Sé que juré mil veces… no vuelvo a insistir. Pero lo hice. Volví a jugar una vez más.
No recuerdo cuándo apareciste allí, solo que te sentaste a mi lado y me dijiste al oído cómo se llamaba el juego de la torre de piezas de madera. Luego pusiste música –llevabas un tocadiscos bajo el brazo, de eso sí me acuerdo- y empezaste a jugar, sonriendo.
Yo tenía recelos. Tú, canciones para todo. Y no se te daba mal colocar las piezas, así que al final acabé por coger una y ponerme a jugar yo también. Supongo que debí haberme dado cuenta de que acabaría enredándome en tus rizos, pero claro, no llevabas zapatos rojos y nadie me había advertido de que los vestidos blancos también podían ser peligrosos. Para entonces, además, aunque tu nombre cortara los labios con solo pronunciarlo y los mechones de tu pelo parecieran cobrar vida si sonaba una flauta, la sonrisa de tus ojos marrones me había convencido ya de que no tenía nada de temer, que tu nombre no tenía nada de bíblico y que tus rizos eran solo eso, rizos.
Y me hiciste perder la noción del tiempo. La tarde se nos fue sin darnos cuenta, jugando una partida tras otra y parando solo para decidir qué música ponerle a cada una. Bueno, y para hacer té y lavar las cerezas. Cuando cayó la noche seguíamos jugando, casi no quedaban cerezas y el té se había enfriado hacía horas. Entonces te reíste y me dijiste lo pequeño que era, y a mí me parecía que las piezas estaban cada vez más altas y las puertas eran cada vez más grandes. Protesté, pero tú decías que me engañaba la vista porque los miopes vemos peor de noche, que sabías bien de lo que hablabas.

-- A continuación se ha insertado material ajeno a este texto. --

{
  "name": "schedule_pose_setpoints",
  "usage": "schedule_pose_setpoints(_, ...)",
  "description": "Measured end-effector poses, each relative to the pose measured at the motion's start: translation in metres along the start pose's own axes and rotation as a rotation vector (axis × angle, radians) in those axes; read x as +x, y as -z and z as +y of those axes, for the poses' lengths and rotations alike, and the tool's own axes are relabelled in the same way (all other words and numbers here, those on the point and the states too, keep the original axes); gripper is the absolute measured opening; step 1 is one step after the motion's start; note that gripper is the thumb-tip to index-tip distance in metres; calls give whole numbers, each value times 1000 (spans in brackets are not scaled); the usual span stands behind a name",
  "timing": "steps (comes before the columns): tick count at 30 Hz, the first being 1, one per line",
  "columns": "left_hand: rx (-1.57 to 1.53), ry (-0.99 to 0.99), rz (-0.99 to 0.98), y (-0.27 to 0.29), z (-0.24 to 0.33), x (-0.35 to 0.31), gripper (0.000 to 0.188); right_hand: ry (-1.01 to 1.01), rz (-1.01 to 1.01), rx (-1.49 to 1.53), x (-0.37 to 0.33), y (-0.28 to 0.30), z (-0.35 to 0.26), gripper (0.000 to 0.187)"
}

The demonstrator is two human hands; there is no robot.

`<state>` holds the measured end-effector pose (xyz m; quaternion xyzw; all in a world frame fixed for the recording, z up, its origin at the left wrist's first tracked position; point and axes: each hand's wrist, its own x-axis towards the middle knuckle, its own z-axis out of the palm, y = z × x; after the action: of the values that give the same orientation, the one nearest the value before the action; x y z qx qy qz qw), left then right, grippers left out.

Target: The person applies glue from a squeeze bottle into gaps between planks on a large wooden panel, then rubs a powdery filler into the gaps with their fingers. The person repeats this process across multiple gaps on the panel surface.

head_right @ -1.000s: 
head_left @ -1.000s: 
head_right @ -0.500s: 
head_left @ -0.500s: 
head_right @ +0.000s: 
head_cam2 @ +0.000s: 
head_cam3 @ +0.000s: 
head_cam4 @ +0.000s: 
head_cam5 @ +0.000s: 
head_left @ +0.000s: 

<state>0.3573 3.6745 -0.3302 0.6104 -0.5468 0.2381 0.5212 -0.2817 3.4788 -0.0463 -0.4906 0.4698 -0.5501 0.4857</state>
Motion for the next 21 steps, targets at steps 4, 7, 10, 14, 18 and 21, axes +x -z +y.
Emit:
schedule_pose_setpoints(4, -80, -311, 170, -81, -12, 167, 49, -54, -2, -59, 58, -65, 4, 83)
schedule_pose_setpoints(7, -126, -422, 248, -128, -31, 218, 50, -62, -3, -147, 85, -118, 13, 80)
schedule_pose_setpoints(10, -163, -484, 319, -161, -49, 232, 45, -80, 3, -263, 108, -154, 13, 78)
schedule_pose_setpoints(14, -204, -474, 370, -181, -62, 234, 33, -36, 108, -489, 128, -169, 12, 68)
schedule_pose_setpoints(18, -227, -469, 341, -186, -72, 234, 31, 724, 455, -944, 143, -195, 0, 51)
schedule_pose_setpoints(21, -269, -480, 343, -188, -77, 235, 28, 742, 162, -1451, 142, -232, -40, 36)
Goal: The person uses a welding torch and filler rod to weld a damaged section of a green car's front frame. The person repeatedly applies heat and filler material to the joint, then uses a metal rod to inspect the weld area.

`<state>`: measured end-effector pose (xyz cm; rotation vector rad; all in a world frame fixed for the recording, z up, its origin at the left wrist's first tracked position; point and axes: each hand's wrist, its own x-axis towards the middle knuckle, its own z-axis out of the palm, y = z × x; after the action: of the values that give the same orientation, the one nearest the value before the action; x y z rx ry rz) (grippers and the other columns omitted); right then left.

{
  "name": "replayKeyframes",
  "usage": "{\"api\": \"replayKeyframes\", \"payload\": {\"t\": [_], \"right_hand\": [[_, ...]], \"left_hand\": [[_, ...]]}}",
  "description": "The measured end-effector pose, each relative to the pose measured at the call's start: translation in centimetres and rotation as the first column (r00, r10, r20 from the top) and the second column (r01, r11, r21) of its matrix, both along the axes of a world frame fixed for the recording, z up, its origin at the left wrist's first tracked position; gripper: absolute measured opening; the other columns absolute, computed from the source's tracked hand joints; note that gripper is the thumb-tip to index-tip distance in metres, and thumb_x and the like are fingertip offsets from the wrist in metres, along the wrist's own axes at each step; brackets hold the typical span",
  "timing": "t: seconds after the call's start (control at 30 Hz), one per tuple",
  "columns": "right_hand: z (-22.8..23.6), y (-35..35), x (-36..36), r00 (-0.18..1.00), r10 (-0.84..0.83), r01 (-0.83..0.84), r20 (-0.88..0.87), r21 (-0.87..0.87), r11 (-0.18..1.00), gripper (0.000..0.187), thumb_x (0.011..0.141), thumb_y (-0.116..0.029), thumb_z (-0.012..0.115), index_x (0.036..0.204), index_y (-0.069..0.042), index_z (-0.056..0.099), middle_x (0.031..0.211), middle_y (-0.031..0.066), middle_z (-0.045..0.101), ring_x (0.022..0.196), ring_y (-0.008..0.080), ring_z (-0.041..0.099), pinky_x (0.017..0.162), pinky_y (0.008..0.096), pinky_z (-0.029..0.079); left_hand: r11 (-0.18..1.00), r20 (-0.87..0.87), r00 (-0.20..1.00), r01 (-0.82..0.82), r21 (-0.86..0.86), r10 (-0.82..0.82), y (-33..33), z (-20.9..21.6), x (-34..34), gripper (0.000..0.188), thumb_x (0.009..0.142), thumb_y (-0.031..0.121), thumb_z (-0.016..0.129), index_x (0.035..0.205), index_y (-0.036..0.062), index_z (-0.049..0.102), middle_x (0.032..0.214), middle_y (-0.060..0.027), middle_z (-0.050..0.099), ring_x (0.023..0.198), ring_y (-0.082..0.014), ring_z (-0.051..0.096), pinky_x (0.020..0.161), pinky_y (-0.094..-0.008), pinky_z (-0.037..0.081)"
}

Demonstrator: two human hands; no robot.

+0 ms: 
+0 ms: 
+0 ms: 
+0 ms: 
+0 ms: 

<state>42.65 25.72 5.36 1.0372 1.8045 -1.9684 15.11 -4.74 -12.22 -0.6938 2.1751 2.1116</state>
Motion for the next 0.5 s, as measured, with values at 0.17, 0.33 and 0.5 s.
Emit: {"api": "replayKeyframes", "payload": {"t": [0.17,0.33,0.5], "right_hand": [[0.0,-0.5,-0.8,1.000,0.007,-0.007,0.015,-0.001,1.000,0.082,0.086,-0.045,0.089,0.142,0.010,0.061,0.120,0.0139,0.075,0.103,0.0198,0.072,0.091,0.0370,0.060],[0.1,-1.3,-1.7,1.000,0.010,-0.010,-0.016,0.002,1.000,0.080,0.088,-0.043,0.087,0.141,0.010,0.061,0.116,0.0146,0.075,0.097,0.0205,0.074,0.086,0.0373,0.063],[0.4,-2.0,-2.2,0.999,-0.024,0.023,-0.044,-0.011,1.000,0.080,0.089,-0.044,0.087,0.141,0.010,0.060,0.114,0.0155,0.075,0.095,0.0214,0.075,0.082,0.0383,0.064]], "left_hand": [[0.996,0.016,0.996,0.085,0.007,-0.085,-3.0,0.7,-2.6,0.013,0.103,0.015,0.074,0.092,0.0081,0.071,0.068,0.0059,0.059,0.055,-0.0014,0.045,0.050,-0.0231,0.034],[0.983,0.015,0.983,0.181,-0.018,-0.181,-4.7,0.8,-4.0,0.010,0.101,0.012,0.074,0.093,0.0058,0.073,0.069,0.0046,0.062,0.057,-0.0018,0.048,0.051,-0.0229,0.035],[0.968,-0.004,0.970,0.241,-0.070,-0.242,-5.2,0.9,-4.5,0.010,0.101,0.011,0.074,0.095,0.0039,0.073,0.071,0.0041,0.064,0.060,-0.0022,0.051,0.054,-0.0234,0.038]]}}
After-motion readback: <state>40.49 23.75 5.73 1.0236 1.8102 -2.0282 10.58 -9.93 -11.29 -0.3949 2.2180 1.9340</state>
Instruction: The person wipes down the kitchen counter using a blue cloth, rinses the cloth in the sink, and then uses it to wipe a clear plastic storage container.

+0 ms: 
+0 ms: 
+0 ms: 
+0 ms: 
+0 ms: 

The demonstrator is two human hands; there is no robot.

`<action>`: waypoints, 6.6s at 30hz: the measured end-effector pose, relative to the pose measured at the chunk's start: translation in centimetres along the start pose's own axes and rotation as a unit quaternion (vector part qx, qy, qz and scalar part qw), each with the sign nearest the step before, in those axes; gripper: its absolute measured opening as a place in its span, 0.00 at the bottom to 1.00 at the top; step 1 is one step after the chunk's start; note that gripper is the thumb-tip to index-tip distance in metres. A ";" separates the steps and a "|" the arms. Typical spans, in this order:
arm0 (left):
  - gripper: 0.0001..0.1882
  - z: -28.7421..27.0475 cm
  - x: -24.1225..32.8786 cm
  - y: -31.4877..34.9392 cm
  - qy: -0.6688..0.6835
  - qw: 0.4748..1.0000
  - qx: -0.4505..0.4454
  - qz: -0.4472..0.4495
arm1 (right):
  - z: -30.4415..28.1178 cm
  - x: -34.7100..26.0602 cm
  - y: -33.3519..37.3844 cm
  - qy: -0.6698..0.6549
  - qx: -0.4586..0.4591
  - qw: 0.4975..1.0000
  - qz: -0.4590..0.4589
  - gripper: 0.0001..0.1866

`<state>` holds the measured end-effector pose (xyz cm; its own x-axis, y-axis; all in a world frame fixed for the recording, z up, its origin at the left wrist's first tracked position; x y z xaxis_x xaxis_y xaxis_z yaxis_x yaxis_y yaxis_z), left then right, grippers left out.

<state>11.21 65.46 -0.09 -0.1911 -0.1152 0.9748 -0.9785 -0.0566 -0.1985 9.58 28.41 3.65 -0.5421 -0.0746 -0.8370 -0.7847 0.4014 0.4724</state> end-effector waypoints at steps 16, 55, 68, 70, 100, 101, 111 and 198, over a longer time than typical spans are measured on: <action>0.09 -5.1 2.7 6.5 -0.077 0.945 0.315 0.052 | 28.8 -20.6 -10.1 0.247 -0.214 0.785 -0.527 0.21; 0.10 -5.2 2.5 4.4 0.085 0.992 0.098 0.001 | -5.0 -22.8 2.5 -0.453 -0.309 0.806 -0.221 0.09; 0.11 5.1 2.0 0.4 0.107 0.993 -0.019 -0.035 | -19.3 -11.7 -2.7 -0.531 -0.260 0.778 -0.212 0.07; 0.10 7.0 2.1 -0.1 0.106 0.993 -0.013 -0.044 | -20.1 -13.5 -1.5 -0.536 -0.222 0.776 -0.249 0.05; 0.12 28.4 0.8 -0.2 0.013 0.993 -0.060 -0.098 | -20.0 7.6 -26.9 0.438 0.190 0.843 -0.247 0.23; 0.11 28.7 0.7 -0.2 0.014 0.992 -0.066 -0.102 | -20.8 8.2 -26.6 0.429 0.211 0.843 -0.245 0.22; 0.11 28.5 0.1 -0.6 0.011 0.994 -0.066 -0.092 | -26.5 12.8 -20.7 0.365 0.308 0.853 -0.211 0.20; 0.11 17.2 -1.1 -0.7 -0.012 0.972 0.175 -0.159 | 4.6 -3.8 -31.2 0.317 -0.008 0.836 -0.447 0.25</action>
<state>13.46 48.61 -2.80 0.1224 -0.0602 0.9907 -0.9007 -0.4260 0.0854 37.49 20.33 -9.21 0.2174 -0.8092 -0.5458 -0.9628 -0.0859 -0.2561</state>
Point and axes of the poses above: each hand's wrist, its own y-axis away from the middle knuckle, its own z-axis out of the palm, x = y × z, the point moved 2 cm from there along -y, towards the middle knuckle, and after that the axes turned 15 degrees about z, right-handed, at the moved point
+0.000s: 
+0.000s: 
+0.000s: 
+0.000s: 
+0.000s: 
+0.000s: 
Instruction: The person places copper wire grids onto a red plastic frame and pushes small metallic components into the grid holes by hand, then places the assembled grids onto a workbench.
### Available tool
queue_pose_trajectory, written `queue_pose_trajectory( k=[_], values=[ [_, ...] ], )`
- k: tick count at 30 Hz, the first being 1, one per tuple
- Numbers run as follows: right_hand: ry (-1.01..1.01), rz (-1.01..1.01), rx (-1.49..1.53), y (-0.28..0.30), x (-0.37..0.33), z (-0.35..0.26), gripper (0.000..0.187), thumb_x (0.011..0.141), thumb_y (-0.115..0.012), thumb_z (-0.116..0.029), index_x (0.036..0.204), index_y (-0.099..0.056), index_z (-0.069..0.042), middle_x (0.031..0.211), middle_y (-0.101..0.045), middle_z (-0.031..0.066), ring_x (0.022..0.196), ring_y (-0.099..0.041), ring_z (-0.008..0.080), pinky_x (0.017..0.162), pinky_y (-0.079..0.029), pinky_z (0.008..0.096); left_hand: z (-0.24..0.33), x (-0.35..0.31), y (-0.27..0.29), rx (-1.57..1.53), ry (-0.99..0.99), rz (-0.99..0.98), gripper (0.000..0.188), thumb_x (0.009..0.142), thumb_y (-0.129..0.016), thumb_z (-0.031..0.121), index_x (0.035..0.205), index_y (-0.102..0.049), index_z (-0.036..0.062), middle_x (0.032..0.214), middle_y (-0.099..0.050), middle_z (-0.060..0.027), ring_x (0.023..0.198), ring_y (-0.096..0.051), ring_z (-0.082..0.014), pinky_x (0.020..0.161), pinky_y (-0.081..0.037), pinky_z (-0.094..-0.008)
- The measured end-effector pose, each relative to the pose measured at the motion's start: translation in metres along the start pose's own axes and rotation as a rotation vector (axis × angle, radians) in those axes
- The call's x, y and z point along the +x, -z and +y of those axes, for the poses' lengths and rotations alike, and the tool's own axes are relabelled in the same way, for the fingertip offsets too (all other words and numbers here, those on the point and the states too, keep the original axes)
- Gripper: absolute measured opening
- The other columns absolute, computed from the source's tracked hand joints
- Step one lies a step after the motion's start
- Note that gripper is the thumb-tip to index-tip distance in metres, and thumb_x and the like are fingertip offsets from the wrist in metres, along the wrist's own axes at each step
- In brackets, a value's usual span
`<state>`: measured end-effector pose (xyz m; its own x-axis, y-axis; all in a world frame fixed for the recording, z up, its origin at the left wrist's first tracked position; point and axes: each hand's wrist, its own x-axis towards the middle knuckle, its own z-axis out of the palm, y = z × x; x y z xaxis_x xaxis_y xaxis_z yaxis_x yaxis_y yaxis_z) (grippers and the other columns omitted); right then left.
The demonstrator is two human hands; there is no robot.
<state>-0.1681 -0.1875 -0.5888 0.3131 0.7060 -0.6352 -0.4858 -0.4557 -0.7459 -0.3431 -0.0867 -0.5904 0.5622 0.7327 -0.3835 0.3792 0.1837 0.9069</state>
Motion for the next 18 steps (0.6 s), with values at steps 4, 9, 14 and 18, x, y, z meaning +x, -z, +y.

Y que no me quejara tanto. Y yo me callaba, aunque me dolían ya los pies de estar de puntillas, porque pensaba que a lo mejor tenías razón, que aquello era un efecto óptico y yo una reina del drama. Así que seguí jugando, porque además tengo tan mala memoria que solo recuerdo lo que ya ha pasado. Y a veces ni eso.
Al amanecer, de pronto, el suelo empezó a temblar y me dijiste que te ibas. O quizás fue al revés. Todo lo que sé es que quitaste las sandalias y echaste a correr por el césped. Y que yo no podía seguirte, porque te habías llevado el aire, y tampoco sujetarme a nada porque todo se hundía.
Ahora solo me queda volver a sentarme entre los escombros y escuchar discos viejos, porque en la huida, además del aire, te llevaste también mis pulmones, pero a cambio se te olvidó el tocadiscos, aunque no creo que me vaya a servir de mucho. Los tocadiscos son un desastre consolando porque solo tienen un brazo. Y pinchan. Como mi barba, como las migas de pan con que jugaba a dibujarte cosas y hacer planos y como los picos de los putos pavos reales, que han venido a comerse las que se me han quedado pegadas a la piel.